Par quel genre de groupes êtes-vous passé en tant que musicien amateur ? A l’âge de 13 ans, en 1980, j’ai formé avec quelques copains un groupe de rock progressif. J’étais le chanteur et je jouais aussi de la flûte avant de passer aussi au saxophone ténor. A cette époque, je prenais aussi des cours d’improvisation et de jazz à la flûte. Nous jouions des standards tirés du Real Book ; je ne jouais jamais d’oreille, ce qui fait que je n’ai jamais vraiment appris aucun des morceaux de ce livre… Et puis, avec d’autres amis, nous avions pris l’habitude d’improviser et nous enregistrions ces improvisations… Nous jouions tout simplement, dans un style proche de celui d’Oregon – sans atteindre bien sûr le niveau des rythmiques compliquées de ce groupe –, un style qu’on pourrait appeler ECM même si nous n’avions jamais encore entendu parler des groupes ECM à cette époque et que nous n’avions aucune idée non plus de ce que signifiait la « free improvisation ».

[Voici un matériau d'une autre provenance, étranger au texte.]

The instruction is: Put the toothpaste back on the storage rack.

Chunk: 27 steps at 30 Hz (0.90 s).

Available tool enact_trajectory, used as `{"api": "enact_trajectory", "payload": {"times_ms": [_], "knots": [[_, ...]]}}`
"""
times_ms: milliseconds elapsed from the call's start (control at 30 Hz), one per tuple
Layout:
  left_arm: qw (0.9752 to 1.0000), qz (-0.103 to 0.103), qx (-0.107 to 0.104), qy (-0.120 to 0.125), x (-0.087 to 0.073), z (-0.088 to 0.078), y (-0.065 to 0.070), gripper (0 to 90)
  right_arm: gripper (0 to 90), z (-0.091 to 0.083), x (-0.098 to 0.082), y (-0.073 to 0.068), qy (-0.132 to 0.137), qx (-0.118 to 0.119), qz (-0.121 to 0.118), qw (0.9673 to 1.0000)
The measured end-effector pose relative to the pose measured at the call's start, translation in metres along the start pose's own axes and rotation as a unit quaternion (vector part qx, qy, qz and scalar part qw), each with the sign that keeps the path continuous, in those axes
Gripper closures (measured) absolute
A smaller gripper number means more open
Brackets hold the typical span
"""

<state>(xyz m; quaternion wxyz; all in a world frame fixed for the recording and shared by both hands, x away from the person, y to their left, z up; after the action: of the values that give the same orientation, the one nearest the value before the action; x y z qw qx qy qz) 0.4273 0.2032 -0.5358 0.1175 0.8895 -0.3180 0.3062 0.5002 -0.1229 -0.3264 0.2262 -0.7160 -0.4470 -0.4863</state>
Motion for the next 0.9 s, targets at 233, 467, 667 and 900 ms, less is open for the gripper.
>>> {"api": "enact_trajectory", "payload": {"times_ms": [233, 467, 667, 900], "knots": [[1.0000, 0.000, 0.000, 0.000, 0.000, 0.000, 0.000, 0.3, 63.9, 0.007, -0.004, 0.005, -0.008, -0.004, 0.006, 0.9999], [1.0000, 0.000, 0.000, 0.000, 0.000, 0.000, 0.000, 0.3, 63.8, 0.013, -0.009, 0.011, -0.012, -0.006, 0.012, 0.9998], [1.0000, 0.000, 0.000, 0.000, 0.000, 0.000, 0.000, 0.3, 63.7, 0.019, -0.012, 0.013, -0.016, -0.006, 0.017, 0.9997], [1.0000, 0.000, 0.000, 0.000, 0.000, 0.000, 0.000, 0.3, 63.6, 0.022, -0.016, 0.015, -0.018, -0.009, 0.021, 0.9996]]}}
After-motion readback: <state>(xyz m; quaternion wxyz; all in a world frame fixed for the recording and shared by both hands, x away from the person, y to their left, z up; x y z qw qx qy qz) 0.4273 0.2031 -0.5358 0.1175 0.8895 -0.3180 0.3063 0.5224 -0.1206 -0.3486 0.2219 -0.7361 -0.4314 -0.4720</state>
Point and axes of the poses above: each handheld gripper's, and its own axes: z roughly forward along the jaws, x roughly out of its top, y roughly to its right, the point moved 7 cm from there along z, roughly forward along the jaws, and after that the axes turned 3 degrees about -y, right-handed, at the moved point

De quand datent vos premiers enregistrements ? J’ai enregistré en solo en 2001 le très confidentiel Sing with Your Mouth Shut. En 1999, il y a eu aussi Repets Hjärta, un CD-R enregistré avec ma femme, Maria, qui est poète et écrivain. En ce qui concerne le jazz, le premier disque date de 2002 avec Exploding Customer (Live at Glenn Miller Cafe), et puis il y a eu un enregistrement du Martin Küchen Trio (Live at Glenn Miller Cafe) paru sur Ayler Records. Ce même trio joue maintenant sous le nom de Trespass Trio.

Quel rapport entretenez-vous avec la notion de jazz, justement ? Utilisez-vous ce terme pour décrire votre musique ? Oui, je l’utilise. Avec Trespass Trio, Exploding Customer et Angles, il n’y a pas de doute, c’est une sorte de jazz, même si l’on y entend un million d’autres influences. Et puis, à côté de ça, je joue pas mal en qualité de faiseur de son : là, je me base sur des textures et des événements qui interviennent sur l’instant et j’utilise mon instrument de façon plus anti conventionnelle – même si cette pratique tend à devenir la nouvelle convention à la mode ! Je ne vois vraiment pas comment on pourrait qualifier cette musique : « improvisation » n’est pas tout à fait exact, alors « Instant compositions » ou, comme ils disent à Berlin, « Echtzeitmusik » (musique en temps réel), seraient peut-être des propositions plus viables…

Votre pratique fait donc une différence ces deux musiques ? Le jazz, ce sont des morceaux respectant une rythmique bien particulière, un battement et des harmoniques, qu’ils soient simples ou complexes, et avec le free jazz, c’est encore la même chose mais sans s’embarrasser de prédispositions : tout arrive simplement et l’énergie – ou le manque d’énergie – que l’on trouve entre les joueurs est à l’origine de ce qui arrive. Il s’agit donc d’improvisation tout le temps, tout ce qui arrive se fait à l’instant même. Concernant la composition instantanée, en dehors de l’esprit du free jazz, ce qu’on appelait « free improvisation » par le passé, est de moins en moins de la véritable musique improvisée, mais une architecture délicatement réfléchie, qui construit à coups de bruit et de silence quelque chose que l’on ne pouvait pas voir avant – de nos jours, c’est rare que l’on en arrive là en concert, mais lorsque cela arrive, alors c’est merveilleux, là encore de la pure magie !

Martin Küchen, propos recueillis en juin 2010.